In this article we’ve introduced a new concept for attention networks, the “focus signal”. We’ve shown that it’s a robust mechanism for detecting the existence of items in a list, which is an important operation for machine reasoning and question answering. The focus signal successfully detected item existence in all datasets and network configurations tested.
We hope that this work helps other teams in tackling the challenge of item-existence and adds more clarity to considering what architecture to use.
Octavian’s mission is to develop systems with human-level reasoning capabilities. We believe that graph data and deep learning are key ingredients to making this possible. If you interested in learning more about our research or contributing, check out our website or get in touch.
I would like to thank David Mack for the initial idea and helping with much of the editing of this article. I would also like to thank Andrew Jefferson for writing much of the code and guiding me through this write-up. Finally, I would like to thank Octavian for giving me an opportunity to work on this project.

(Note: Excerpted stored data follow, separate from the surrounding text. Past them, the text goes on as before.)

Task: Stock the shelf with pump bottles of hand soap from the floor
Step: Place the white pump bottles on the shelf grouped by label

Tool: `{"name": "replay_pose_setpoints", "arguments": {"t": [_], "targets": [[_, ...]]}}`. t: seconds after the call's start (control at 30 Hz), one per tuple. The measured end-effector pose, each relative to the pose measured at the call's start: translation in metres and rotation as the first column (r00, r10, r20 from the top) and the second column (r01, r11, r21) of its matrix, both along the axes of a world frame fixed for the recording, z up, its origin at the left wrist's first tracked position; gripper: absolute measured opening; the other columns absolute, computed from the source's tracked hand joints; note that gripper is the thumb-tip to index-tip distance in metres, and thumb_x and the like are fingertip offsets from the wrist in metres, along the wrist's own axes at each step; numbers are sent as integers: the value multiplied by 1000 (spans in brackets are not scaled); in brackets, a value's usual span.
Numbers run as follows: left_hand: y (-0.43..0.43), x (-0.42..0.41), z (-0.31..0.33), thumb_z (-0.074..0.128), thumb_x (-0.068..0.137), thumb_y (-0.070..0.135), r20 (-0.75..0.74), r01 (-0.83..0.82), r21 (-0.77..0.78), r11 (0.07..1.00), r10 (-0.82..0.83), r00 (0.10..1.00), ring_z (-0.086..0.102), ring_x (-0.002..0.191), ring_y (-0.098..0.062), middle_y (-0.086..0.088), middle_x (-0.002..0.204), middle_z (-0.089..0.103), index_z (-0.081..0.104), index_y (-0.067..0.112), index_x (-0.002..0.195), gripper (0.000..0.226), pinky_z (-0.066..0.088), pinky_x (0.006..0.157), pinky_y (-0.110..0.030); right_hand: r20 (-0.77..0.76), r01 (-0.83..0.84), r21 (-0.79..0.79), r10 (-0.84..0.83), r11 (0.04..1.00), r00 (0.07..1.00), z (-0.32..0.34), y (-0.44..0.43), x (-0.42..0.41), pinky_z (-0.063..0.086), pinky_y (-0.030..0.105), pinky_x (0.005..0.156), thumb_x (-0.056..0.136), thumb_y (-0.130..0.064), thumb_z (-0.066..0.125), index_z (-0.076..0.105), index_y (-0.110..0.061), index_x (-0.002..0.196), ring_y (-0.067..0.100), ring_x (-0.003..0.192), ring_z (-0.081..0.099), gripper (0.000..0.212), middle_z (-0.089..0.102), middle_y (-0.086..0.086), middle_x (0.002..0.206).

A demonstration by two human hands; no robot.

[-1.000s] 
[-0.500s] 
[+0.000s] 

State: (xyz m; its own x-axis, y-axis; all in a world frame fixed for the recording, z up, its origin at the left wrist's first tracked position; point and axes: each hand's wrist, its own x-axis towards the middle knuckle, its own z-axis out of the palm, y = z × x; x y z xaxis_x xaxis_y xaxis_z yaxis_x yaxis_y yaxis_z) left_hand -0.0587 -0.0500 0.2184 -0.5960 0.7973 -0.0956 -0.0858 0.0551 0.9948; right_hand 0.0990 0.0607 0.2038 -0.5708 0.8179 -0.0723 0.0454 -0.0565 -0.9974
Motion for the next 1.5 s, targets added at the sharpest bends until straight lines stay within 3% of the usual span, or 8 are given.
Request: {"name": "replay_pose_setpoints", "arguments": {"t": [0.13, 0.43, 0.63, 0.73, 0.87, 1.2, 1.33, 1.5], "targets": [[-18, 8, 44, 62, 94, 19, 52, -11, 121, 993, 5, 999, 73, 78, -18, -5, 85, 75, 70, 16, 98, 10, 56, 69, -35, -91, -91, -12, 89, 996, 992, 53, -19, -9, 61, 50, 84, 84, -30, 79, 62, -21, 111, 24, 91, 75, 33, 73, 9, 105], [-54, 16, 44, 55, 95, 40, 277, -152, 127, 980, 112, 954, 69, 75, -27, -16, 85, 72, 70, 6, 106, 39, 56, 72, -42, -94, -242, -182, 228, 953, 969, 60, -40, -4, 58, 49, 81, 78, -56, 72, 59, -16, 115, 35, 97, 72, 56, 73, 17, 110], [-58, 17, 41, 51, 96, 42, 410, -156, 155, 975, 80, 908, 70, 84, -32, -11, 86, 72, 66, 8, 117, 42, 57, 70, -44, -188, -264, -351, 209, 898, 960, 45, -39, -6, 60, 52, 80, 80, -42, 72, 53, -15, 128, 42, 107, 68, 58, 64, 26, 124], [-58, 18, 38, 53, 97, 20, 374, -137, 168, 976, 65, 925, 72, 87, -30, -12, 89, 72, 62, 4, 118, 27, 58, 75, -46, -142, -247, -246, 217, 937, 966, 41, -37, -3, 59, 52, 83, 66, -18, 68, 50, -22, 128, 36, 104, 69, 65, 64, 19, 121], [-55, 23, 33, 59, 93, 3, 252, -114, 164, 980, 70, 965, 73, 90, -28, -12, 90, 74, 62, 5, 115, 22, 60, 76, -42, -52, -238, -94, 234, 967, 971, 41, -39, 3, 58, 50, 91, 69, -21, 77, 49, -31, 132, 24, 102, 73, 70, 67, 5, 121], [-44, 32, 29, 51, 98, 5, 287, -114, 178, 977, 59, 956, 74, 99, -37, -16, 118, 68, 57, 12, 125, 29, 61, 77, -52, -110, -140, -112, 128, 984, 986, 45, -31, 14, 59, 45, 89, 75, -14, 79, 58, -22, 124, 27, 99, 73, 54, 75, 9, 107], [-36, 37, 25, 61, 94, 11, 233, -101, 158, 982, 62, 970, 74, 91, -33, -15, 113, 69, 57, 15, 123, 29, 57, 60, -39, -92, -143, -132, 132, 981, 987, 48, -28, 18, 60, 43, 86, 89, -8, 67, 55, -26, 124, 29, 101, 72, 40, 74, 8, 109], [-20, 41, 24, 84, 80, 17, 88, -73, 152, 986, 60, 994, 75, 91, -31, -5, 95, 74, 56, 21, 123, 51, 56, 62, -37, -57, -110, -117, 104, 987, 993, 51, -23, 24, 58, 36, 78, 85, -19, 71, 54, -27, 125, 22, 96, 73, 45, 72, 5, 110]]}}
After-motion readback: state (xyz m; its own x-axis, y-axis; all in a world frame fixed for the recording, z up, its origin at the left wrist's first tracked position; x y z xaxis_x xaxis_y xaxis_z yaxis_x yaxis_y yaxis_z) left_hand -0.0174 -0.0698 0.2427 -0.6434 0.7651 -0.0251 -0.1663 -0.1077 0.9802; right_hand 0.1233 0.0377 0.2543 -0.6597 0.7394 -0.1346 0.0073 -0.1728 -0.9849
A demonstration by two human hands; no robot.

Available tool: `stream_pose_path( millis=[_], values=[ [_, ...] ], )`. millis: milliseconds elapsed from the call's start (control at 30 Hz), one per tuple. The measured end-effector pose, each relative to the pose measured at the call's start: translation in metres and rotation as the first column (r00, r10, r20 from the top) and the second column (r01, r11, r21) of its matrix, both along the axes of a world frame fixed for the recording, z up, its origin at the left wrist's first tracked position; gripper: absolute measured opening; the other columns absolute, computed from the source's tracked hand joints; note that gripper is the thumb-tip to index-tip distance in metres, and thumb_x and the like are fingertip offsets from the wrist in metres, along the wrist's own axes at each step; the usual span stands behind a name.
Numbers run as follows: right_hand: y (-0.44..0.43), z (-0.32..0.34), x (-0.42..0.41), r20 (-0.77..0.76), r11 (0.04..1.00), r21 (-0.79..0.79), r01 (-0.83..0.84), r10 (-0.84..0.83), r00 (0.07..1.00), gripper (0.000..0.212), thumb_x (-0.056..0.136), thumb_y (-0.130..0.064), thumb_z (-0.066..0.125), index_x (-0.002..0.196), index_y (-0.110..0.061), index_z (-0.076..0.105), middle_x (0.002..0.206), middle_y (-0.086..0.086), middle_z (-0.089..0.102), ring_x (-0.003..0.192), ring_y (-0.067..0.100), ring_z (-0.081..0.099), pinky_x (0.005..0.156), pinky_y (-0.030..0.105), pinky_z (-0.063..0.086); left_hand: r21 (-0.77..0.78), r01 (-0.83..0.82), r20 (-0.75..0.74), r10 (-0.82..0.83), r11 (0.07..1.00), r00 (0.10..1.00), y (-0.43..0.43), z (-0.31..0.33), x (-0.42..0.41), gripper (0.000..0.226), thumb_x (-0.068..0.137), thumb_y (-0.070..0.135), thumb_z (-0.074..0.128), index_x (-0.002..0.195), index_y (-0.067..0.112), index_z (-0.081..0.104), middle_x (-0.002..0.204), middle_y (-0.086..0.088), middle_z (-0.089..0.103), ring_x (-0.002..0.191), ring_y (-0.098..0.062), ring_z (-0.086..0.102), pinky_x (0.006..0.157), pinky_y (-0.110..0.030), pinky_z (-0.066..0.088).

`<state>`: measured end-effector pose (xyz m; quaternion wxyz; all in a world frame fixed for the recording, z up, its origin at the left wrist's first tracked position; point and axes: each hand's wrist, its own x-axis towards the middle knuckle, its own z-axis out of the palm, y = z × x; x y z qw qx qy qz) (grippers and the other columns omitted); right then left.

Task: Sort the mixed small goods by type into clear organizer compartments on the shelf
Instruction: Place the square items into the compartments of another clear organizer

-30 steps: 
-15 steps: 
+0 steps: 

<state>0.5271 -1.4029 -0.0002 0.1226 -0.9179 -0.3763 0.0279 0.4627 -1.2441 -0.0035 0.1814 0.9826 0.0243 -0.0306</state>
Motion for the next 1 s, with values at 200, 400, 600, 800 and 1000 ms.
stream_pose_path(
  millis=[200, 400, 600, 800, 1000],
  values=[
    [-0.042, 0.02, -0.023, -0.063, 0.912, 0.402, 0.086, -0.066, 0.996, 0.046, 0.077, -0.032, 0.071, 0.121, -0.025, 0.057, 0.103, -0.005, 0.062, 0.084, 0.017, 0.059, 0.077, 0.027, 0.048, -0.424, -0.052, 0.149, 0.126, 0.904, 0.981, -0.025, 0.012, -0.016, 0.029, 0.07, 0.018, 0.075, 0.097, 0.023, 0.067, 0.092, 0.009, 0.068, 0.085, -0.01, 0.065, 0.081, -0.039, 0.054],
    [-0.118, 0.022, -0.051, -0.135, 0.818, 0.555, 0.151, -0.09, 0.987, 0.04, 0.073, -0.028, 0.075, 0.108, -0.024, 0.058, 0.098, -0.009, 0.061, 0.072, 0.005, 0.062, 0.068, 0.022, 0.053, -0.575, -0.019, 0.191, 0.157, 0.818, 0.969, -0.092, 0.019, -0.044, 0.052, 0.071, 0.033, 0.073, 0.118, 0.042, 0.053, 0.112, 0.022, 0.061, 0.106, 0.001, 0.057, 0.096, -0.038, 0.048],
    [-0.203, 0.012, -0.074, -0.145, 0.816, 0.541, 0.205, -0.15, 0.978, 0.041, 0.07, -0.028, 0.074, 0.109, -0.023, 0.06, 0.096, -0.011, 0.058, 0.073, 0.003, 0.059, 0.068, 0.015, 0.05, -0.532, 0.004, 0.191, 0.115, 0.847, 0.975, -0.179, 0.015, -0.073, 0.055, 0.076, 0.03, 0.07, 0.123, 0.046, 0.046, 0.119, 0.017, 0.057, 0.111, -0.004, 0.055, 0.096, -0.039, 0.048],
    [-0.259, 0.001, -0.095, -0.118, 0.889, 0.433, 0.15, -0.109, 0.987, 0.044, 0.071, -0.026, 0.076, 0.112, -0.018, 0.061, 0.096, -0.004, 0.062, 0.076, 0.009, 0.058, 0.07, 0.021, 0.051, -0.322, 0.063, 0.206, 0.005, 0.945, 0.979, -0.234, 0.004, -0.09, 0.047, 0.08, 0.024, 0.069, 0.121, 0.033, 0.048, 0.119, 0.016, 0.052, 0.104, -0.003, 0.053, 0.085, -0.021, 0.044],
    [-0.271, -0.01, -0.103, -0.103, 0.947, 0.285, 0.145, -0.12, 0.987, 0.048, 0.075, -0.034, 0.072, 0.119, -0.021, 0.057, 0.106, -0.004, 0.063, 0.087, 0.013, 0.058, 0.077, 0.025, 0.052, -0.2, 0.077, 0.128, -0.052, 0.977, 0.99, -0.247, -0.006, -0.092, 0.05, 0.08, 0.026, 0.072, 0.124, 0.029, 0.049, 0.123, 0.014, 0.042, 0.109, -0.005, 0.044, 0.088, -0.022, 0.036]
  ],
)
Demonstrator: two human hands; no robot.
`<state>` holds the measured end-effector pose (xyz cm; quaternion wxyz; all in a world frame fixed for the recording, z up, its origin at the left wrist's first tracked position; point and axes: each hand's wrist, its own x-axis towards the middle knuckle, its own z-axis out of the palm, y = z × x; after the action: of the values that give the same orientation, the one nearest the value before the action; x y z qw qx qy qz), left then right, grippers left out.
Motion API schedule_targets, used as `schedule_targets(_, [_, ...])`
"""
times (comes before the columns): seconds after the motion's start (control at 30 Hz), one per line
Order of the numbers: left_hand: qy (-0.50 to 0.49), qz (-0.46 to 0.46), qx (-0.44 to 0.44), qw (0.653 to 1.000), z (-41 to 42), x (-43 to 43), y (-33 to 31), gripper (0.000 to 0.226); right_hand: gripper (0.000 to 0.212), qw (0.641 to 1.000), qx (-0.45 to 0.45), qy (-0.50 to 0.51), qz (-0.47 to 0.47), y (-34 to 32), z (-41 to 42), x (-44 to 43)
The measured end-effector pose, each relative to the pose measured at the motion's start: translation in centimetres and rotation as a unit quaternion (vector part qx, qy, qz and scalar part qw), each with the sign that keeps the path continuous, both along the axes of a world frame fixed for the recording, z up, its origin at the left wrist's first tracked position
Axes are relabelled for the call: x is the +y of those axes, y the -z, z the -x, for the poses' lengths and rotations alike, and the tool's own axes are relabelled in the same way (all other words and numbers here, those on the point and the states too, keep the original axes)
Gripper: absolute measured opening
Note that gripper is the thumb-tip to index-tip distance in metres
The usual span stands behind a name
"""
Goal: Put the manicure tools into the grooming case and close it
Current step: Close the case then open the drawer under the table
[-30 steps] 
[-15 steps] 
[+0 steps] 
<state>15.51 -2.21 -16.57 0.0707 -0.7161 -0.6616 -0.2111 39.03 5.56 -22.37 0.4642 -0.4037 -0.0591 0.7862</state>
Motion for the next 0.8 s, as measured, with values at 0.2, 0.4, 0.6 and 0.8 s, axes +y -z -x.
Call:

- The output transformation layers were copied from MacGraph and could possibly be simplified. The sigmoid (σ) layer is definitely unnecessary in this model as it limits the range of the inputs to softmax and therefore prevents the model from being able to train to zero loss (although it can still achieve 100% accuracy since the output is argmax’ed to a one-hot-vector and compared with the label). We don’t believe this complexity invalidates any of the results, but felt compelled to call it out.